Directions for this task: Look for "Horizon" in the material below and show each line that contains it.

Records supplied: Begin

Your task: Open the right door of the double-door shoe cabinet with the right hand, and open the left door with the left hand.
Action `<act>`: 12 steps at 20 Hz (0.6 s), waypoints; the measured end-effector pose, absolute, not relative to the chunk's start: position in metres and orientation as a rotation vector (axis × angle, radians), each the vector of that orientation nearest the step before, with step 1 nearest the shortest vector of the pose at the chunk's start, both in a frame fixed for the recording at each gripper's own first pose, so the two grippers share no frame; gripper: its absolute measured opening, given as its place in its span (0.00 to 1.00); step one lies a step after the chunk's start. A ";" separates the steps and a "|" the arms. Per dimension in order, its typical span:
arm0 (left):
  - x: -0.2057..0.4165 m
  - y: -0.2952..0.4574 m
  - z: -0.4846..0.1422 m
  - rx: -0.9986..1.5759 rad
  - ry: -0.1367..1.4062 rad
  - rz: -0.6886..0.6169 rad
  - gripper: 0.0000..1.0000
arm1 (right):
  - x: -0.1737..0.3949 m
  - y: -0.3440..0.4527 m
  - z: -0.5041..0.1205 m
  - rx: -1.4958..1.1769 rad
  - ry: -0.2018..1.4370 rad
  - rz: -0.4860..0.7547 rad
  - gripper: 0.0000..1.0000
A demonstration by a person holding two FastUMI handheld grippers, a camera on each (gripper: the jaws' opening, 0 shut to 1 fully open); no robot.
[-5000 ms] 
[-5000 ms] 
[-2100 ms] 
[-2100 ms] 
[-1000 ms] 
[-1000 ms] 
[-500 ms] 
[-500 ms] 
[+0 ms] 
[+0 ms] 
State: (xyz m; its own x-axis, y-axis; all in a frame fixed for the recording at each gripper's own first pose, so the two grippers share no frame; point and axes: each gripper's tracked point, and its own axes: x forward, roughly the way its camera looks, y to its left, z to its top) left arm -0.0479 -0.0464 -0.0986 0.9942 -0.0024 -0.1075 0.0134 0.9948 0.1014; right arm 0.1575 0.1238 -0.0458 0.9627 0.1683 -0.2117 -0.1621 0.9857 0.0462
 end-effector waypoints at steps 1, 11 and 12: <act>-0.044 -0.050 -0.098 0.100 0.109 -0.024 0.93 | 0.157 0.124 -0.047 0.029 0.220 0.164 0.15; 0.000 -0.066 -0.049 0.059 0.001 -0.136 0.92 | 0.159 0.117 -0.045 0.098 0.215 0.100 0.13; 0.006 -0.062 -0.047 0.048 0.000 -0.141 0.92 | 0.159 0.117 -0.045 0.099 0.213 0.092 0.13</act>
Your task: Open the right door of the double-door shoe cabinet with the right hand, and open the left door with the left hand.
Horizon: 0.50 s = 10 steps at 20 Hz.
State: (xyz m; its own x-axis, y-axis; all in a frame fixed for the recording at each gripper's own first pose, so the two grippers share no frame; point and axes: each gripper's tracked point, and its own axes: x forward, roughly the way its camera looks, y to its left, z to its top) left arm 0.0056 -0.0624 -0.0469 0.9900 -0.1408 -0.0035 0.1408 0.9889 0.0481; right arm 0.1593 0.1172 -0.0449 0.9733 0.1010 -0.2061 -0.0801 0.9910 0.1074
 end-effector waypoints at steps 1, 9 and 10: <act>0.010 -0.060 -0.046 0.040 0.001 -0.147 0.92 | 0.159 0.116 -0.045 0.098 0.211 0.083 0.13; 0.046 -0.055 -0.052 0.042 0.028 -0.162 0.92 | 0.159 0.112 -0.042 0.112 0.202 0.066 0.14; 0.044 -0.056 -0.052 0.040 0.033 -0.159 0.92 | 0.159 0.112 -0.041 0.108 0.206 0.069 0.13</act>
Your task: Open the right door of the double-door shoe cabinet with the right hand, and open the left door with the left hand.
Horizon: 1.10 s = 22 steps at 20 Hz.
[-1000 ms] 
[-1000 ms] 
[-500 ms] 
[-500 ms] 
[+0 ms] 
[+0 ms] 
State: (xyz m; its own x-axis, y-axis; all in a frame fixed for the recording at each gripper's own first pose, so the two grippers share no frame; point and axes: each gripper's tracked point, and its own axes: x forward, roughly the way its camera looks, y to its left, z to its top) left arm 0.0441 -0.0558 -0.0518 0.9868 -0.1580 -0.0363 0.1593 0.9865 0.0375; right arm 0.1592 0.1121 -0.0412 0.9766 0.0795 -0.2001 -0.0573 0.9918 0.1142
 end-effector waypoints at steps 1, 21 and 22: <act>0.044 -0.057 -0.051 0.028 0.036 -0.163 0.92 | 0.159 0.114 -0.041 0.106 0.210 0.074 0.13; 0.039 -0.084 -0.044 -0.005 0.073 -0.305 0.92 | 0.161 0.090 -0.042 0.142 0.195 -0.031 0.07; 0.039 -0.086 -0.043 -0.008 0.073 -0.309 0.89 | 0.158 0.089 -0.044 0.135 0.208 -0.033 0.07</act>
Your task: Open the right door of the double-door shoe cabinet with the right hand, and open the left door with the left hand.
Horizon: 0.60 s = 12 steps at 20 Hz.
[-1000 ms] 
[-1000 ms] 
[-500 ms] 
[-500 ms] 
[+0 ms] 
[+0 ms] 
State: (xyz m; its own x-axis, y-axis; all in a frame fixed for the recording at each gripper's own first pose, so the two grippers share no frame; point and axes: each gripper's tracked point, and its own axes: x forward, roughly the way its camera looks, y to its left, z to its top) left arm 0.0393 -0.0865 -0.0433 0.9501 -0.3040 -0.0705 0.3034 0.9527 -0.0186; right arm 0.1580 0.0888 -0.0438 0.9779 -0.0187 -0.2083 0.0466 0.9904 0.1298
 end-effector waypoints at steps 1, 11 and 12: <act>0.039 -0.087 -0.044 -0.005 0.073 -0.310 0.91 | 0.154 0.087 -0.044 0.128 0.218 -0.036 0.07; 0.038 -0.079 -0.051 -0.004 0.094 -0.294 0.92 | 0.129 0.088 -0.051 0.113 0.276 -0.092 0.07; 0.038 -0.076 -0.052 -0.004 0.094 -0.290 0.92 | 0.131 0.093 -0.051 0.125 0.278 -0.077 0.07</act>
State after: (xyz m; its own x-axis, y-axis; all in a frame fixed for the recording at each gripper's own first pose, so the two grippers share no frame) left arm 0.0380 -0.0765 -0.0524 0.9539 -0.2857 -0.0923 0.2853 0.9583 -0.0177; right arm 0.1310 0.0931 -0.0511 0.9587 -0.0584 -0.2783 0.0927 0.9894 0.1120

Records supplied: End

Answer to this task:
Horizon: 0.50 s = 10 steps at 20 Hz.
Horizon: 1.10 s = 22 steps at 20 Hz.
Horizon: 0.60 s = 12 steps at 20 Hz.

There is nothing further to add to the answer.